Days of our Drives: Part 4
Everyone remembers that epic race in Brazil 2008, where McLaren’s Lewis Hamilton won the Drivers Championship coming in 5th place whilst Ferrari’s Felipe Massa won the race. In order for Massa to have won, he had to have either finished first or second, and Hamilton had to be outside the top five. On that podium, Massa either bawled like a baby (if you are a McLaren fan) or wept like a robbed champion (if you support Ferrari).
This year’s Grand Prix final looks to be another photo-finish, with Mark Webber on 202 points, 11 points behind him is Fernando Alonso and nine points behind him, Lewis Hamilton. On top of that, one point behind Hamilton is Vettel, and only four points behind him is Jensen Button, and I’m sure you get the picture now, it’s very close. Even Ferrari’s team principal Stefano Domenicali said that,
“The championship situation is so complicated that we need to stay cool. But I believe we have everything to fight up until the last race.”

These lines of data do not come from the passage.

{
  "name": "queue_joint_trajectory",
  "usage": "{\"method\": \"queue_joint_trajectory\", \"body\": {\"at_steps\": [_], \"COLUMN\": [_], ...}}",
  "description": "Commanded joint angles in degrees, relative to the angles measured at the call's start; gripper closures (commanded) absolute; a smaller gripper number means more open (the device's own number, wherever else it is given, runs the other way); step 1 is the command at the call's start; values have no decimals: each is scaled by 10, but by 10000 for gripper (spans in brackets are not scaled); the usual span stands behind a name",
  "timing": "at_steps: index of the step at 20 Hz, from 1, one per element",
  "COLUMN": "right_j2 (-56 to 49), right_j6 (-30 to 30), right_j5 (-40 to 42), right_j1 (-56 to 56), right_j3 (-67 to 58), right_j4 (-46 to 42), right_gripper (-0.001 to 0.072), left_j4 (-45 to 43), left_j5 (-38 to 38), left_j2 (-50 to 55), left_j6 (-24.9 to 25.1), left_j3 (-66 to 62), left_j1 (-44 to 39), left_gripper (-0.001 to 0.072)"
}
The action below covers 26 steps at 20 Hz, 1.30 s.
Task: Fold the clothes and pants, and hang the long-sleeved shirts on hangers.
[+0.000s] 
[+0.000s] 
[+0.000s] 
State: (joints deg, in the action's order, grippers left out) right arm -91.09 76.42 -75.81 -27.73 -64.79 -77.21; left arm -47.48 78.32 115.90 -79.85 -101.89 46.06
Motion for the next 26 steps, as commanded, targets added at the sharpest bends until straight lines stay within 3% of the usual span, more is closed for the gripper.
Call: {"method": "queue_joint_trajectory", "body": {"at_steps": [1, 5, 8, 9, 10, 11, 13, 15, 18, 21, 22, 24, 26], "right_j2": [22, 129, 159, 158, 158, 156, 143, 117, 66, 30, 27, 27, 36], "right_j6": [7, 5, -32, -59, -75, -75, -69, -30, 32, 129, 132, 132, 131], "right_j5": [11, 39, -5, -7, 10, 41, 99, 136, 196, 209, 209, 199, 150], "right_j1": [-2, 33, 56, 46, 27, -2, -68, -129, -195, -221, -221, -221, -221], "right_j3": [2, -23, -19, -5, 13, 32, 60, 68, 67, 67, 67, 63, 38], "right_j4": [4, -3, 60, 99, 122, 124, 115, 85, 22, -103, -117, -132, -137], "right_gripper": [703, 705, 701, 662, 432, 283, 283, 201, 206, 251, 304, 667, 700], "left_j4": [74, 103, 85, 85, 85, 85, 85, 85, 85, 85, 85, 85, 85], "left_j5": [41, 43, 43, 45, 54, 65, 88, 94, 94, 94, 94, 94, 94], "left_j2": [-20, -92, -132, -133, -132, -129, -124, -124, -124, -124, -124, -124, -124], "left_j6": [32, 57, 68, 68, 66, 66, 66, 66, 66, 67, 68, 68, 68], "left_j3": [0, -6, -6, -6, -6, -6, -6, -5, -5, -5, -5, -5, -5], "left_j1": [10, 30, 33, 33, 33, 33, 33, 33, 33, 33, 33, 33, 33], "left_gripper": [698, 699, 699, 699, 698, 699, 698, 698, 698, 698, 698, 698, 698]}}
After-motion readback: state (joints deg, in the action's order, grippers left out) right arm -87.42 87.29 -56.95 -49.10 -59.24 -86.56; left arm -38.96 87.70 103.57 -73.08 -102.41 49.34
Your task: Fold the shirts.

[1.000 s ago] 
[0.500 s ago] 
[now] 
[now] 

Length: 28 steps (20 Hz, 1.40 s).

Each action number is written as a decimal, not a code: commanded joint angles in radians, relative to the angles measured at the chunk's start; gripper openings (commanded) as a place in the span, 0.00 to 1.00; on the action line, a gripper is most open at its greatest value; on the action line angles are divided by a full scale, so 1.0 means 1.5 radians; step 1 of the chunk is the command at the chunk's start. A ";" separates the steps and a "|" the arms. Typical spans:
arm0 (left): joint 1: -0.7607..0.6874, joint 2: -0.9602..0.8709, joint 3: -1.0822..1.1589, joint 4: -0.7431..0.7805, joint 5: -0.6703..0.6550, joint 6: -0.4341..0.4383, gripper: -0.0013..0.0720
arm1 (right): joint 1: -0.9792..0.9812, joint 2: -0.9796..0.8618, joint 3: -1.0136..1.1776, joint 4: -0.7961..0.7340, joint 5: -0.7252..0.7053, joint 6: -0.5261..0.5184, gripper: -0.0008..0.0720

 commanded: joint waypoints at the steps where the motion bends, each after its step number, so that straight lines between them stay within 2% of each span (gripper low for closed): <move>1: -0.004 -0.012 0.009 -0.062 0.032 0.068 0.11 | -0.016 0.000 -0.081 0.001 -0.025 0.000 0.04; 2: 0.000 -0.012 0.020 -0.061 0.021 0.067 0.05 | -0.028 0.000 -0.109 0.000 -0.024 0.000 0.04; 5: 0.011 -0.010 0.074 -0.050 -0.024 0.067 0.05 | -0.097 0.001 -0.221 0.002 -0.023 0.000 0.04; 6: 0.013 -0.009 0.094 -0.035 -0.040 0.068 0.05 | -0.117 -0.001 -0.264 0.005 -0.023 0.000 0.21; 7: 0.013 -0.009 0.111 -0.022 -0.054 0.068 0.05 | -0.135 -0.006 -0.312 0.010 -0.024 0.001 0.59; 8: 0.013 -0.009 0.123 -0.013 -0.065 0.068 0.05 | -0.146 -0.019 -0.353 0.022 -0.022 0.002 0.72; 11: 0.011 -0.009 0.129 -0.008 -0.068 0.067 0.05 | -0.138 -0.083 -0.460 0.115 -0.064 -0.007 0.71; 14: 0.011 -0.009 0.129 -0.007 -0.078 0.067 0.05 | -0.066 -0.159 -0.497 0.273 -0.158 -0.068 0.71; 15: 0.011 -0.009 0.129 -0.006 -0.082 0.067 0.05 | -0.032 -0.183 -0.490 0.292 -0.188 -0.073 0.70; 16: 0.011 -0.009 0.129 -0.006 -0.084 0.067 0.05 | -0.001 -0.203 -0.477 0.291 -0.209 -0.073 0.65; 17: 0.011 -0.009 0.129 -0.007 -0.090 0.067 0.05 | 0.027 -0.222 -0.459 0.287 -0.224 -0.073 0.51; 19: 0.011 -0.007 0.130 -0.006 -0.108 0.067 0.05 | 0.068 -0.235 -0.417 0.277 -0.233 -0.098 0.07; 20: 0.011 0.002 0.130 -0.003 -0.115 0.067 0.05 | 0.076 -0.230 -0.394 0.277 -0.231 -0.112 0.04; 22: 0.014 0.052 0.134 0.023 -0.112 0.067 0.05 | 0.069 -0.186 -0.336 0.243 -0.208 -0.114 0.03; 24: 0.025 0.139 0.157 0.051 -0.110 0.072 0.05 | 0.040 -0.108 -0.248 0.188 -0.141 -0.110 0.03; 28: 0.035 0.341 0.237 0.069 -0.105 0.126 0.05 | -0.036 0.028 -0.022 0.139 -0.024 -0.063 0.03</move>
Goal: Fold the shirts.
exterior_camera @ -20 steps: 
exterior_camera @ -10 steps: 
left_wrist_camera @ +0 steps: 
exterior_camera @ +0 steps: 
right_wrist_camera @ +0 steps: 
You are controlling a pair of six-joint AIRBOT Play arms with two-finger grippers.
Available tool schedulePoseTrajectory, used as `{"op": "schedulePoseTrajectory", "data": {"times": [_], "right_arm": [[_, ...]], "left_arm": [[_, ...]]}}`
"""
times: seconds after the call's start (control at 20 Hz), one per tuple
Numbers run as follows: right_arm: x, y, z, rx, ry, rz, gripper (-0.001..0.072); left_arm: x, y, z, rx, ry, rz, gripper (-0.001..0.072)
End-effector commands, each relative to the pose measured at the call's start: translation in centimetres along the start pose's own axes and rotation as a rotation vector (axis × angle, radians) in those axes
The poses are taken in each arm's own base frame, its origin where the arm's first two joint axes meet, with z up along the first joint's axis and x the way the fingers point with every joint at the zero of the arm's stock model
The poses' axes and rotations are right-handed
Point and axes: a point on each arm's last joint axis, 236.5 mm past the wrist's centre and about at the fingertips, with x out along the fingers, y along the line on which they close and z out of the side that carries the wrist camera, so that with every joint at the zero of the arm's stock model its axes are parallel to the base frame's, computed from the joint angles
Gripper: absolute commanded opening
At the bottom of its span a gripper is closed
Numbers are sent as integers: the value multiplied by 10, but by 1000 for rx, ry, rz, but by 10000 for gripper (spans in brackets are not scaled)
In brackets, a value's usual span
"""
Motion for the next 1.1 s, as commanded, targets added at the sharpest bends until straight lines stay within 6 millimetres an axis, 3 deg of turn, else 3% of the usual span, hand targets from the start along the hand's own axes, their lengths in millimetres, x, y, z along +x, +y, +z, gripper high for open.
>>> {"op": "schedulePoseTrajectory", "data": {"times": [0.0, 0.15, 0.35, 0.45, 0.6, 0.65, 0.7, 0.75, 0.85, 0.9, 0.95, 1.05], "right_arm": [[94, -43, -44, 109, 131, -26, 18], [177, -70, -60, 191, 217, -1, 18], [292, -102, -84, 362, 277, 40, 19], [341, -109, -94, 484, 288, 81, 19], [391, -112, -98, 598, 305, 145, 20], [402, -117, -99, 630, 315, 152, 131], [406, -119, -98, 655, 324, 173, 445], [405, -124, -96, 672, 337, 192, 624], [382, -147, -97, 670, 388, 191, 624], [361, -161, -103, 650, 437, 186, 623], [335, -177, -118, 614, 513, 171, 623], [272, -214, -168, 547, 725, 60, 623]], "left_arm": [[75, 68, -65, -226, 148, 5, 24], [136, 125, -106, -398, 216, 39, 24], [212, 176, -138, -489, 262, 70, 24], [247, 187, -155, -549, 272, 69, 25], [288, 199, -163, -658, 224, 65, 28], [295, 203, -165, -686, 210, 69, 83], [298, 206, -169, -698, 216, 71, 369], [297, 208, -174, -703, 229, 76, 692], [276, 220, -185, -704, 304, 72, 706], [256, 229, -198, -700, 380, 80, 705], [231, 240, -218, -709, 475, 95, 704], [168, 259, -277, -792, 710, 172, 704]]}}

Ferrari isn’t the only team breathing heavily into brown paper bags, being highly pre-occupied with standings. After Hamilton’s contact with Webber during the Singapore Grand Prix, contact which ultimately retired him and lead him to using his steering wheel as a Frisbee out of frustration, he exclaimed that he was no longer thinking about the title which seemed completely out of reach.
However, as we all know, temper tantrums have moments of clarity afterwards, and Hamilton now reckons the 20 point gap to the Australian Red Bull driver isn’t too much of a mountain and more of a mine dump.
“On Sunday night, I was obviously exceptionally disappointed, it’s always difficult to get your head around things when you’ve just retired from a grand prix, and it takes time to come to terms with that,” said Hamilton in an interview for his personal website.
Button is joining in with Hamilton in the McLaren positivism, as he said in an interview after the Singapore Grand Prix, “Confident. Relaxed. Happy. Yeah, I can put it in perspective, for the second year running, I’m right in the hunt for the world championship.”
Captain obvious, Red Bull Racing team Principal Christian Horner, commented after the Singapore Grand Prix that he thinks “it is almost inevitable with the way it has swung backwards and forwards that this will go right down to the wire in Abu Dhabi,”
Well we sincerely hope so! If the drivers get bored half way through and decide to call it quits in Korea, I might just pull a Felipe Massa Brazil 2008, from the Ferrari fan stance though of course.